**PROBLEM STATEMENT**. Begin at the top of the following data. Copy each line exactly until you have copied the line containing "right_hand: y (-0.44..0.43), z".
____
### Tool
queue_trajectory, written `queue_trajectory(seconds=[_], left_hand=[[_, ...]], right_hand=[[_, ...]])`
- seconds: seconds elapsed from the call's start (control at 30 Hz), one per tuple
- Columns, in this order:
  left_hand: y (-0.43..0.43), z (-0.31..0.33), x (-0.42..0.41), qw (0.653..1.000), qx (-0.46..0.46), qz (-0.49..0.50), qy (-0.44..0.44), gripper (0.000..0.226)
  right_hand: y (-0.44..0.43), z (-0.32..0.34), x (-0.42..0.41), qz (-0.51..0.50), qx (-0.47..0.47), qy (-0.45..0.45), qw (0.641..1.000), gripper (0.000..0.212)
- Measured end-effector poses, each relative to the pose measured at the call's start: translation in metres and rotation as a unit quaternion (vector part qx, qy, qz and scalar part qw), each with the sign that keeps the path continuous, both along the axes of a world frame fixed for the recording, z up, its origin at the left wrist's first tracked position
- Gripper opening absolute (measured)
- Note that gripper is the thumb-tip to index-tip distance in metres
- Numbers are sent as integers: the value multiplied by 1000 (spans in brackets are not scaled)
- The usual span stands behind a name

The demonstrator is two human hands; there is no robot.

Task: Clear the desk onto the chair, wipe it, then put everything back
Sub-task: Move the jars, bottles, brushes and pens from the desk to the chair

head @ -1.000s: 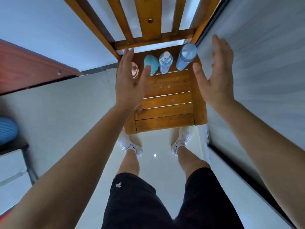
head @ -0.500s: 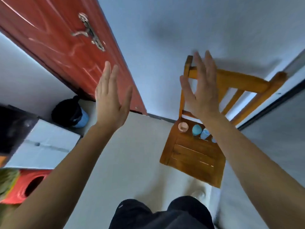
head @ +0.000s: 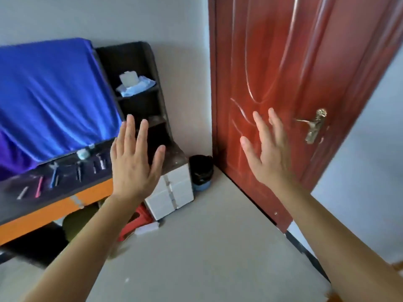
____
**WRITTEN ANSWER**.
### Tool
queue_trajectory, written `queue_trajectory(seconds=[_], left_hand=[[_, ...]], right_hand=[[_, ...]])`
- seconds: seconds elapsed from the call's start (control at 30 Hz), one per tuple
- Columns, in this order:
  left_hand: y (-0.43..0.43), z (-0.31..0.33), x (-0.42..0.41), qw (0.653..1.000), qx (-0.46..0.46), qz (-0.49..0.50), qy (-0.44..0.44), gripper (0.000..0.226)
  right_hand: y (-0.44..0.43), z (-0.32..0.34), x (-0.42..0.41), qz (-0.51..0.50), qx (-0.47..0.47), qy (-0.45..0.45), qw (0.641..1.000), gripper (0.000..0.212)

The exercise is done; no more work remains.